Instructions for the task >> Please give the data again in full, exactly as provided.

Recorded information >>
/---

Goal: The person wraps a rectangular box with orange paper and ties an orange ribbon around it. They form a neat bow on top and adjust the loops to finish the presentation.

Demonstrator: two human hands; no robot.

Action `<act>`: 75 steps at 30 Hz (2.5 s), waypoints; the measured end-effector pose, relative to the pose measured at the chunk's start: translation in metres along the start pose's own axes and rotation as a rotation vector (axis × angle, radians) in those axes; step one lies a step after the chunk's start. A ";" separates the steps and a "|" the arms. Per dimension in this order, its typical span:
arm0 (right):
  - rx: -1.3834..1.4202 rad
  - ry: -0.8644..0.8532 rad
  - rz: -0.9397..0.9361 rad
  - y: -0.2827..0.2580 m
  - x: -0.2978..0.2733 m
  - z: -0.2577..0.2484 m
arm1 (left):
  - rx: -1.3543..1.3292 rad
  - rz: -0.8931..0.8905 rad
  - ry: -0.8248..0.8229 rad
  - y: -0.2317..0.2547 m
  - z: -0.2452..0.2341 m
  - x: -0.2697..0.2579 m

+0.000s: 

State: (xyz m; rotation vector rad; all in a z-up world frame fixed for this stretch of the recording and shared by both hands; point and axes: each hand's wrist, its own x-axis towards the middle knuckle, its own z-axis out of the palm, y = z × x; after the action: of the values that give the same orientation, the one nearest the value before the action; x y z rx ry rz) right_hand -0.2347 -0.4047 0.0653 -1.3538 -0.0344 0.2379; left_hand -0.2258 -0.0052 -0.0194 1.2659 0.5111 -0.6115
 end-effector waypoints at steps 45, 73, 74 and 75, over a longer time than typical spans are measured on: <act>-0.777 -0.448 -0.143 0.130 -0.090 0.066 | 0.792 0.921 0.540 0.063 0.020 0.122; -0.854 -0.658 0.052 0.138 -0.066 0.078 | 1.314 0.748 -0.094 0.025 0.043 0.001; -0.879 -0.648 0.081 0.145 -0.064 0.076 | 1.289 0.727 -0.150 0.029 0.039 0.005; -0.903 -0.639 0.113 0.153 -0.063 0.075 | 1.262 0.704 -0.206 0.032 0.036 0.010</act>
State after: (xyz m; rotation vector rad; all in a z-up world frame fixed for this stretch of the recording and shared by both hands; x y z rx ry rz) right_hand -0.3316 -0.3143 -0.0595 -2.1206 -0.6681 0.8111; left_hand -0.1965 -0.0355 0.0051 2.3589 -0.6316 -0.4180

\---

Task result >>
Goal: The person wraps a rectangular box with orange paper and ties an orange ribbon around it. They form a neat bow on top and adjust the loops to finish the presentation.

Demonstrator: two human hands; no robot.

Action `<act>`: 75 steps at 30 Hz (2.5 s), waypoints; the measured end-effector pose, relative to the pose measured at the chunk's start: translation in metres along the start pose's own axes and rotation as a rotation vector (axis × angle, radians) in those axes; step one lies a step after the chunk's start. A ";" separates the steps and a "|" the arms. Per dimension in this order, its typical span:
arm0 (right):
  - rx: -1.3834..1.4202 rad
  - ry: -0.8644..0.8532 rad
  - rz: -0.9397..0.9361 rad
  - y: -0.2827..0.2580 m
  - x: -0.2978..0.2733 m
  - z: -0.2577..0.2484 m
arm1 (left):
  - rx: -1.3543..1.3292 rad
  - rz: -0.8931..0.8905 rad
  - ry: -0.8248..0.8229 rad
  - y: -0.2317..0.2547 m
  - z: -0.2452..0.2341 m
  - x: -0.2697..0.2579 m

+0.000s: 

State: (xyz m; rotation vector rad; all in a z-up world frame fixed for this stretch of the recording and shared by both hands; point and axes: each hand's wrist, its own x-axis towards the middle knuckle, its own z-axis out of the palm, y = z × x; after the action: of the values that give the same orientation, the one nearest the value before the action; x y z rx ry rz) right_hand -0.2347 -0.4047 0.0653 -1.3538 -0.0344 0.2379; left_hand -0.2258 -0.0052 -0.0194 1.2659 0.5111 -0.6115
 end-effector waypoints at steps 45, 73, 74 and 75, over a longer time than typical spans are measured on: <act>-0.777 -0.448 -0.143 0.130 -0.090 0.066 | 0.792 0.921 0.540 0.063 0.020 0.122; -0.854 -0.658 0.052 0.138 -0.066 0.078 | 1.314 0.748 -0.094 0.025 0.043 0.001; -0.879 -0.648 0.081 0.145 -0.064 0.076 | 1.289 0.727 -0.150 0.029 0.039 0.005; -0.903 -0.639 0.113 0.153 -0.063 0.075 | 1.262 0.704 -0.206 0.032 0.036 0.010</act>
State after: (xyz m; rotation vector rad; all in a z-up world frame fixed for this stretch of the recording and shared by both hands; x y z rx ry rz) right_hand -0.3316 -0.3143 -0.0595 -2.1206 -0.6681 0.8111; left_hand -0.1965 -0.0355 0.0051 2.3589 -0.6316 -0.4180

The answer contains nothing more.